Information supplied:

+--

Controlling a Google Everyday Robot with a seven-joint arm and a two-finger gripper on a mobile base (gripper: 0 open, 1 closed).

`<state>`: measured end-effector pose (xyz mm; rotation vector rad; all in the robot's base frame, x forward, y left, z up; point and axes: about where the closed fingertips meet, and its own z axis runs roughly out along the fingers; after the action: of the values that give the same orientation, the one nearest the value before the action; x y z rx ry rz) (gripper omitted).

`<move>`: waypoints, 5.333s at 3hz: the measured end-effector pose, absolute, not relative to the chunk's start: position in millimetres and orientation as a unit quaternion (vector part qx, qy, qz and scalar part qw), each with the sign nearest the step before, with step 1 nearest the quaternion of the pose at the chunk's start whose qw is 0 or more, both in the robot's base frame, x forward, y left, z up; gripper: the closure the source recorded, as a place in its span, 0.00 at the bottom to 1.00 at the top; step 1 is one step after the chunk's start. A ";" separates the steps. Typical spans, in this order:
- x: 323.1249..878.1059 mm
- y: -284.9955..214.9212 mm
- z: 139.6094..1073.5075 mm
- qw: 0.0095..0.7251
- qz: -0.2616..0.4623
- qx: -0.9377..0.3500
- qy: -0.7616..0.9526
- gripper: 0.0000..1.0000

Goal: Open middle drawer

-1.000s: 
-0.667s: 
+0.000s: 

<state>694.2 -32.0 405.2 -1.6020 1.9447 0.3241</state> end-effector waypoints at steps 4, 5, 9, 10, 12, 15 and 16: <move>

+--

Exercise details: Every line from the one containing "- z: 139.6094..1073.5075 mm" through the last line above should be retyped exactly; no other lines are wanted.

Output:
- z: 139.6094..1073.5075 mm
- qw: 0.0095..0.7251
- qz: -0.2616..0.4623
- qx: -0.9377..0.3500
- qy: -0.7616..0.9526
- gripper: 0.0000..1.0000

Goal: Open middle drawer

-1.000s: 
-0.667s: 
+0.000s: 

<state>694.2 -32.0 405.2 -1.6020 1.9447 0.3241</state> end-effector waypoints at steps 4, 5, 9, 10, 12, 15 and 16: <move>

The submitted response is complete.